4 (Phase 4 =depolarization in SA/AV nodes.)
Explain how hypokalemia leads to automaticity
Steps for hypokalemia induced automaticity:
EKbecomes more negative (Nernst equation prediction)
A more negative EKcauses the maximum diastolic Vm to become more negative
A more negative diastolic Vm activates more If, which produces enhanced phase 4 depolarization
A low [K+]oreduces IK1; fewer K channels are open in hypokalemia
In Short: Hyperpolarization turns on the I(f) channel Na+ influx. (Phase 4 current will be stimulated, especially in the Perkinje system Ectopic pacemaker)
Ultra Rapid K+ Channels —>
Lead to shorter AP in Atria than in other myocytes due to faster depolarization ( Phase 1 and 2…these channels shorten both)
Absolute Refractory Period (ARP)
– absolute, no action potential can be fired, Na+ channels inactivated
Relative Refractory Period
relative, stimulation triggers an action potential, but not all the Na+ channels are ready to go, lower rate of rise of AP
Supranormal period
less than normal signal can trigger an action potential (hyper-excitable)
What may occur from stimulation of the relative refractory period ?
Premature contraction–> decreased CO due to decreased pre-load.
Class IA AA drugs: Increase or decrease ARP ?
Increase ARP
Class IB AA drugs: Increase or decrease ARP ?
Decrease ARP
Class IC AA drugs: Increase or decrease ARP ?
NO EFFECT !
Class III AA drugs : Increase or Decrease ARP ?
Increase
Class IV AA drugs : Increase or Decrease ARP ?
Decrease
Delayed After Depolarization are caused by excess Ca++. What can cause excess Ca++ ?
Digitalis intoxication
Excessive catecholamine stimulation–> increase Ca++ entry
Sympathetic molecule activation of HCN channels lead to which kind of Na+ current ?
I-f
Parasympathetic effect of nodal action potentials lead to activation K+ channels as well as Gi Receptors.
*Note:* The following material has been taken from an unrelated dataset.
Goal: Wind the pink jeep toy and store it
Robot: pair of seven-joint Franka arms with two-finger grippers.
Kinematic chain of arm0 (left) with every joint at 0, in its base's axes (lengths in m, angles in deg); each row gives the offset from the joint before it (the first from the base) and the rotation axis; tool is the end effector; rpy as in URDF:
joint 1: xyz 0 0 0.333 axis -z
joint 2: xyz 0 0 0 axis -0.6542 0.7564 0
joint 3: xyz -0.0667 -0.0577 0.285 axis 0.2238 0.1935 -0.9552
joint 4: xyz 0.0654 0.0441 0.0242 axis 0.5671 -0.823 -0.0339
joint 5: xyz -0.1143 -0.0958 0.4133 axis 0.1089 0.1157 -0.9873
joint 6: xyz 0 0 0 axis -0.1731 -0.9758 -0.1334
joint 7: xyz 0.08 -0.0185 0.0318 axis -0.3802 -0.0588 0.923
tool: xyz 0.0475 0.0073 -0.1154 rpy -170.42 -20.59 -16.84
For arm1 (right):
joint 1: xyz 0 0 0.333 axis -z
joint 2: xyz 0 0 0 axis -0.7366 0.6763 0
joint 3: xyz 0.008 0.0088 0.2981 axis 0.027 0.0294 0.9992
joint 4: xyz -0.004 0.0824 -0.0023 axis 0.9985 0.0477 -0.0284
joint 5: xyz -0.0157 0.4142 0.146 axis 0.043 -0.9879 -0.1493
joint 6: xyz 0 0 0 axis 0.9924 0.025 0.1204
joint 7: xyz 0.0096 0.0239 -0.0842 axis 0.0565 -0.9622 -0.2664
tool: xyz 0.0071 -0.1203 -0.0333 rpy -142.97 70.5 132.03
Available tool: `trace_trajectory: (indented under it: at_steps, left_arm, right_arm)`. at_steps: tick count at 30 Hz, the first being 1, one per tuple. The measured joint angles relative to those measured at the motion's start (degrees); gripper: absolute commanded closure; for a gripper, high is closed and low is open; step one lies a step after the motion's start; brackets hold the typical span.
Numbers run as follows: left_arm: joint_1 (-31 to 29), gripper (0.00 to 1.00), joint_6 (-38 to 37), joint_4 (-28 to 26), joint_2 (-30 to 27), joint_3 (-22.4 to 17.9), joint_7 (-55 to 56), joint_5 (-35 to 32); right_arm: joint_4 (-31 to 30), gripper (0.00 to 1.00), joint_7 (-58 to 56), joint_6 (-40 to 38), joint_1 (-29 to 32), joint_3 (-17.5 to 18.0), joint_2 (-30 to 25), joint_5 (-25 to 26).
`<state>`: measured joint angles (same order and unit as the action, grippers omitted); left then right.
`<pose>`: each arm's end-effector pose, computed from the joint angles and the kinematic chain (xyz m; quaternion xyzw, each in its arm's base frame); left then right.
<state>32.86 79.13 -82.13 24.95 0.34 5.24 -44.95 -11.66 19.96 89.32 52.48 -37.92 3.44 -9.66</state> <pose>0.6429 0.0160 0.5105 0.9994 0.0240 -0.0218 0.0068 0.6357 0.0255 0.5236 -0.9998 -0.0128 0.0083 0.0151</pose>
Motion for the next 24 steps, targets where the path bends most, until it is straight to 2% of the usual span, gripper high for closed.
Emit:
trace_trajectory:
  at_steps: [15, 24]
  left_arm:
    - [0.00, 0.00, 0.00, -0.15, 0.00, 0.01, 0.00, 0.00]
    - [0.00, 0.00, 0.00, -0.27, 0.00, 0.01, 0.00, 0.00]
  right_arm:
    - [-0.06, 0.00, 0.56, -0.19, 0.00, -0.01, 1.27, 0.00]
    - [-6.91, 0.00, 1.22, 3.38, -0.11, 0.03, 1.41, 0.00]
What will these two do respectively ?
K-Ach channels lead to increased K+ current out of cells
Gi will decrease cAMP and stop I-f (less marked depolarization)
Brugada syndrome
Mutation in the fast acting Na+ Channel leading to loss of function
Increased risk of ventricular tachyarrhythmia
Prolonged conduction interval
Slowed conduction due to prolonged phase 0
Na+ channel blockers may evoke/aggravate symptoms
Treatment: implantable cardioverter-defibrillator (ICD)
LQT1 and LQT2 – ventricular arrhythmias that occur during….
exercise or stress
LQT3
occur during rest
What channels mutations are involved in Long QT intervals ?
KCNQ1 (Ks) - impair
KCNH2 (Kr) - impair
SCNA (Na+) - enhance
Long QT intervals can lead to …
Torsades de Pointes
What drugs can be given to help alleviate symptoms of Long QT syndromes ?
Beta Blockers
There was a lot on channelopathies that we did not get to because of Raymond’s whole spiel about his awful podcasts.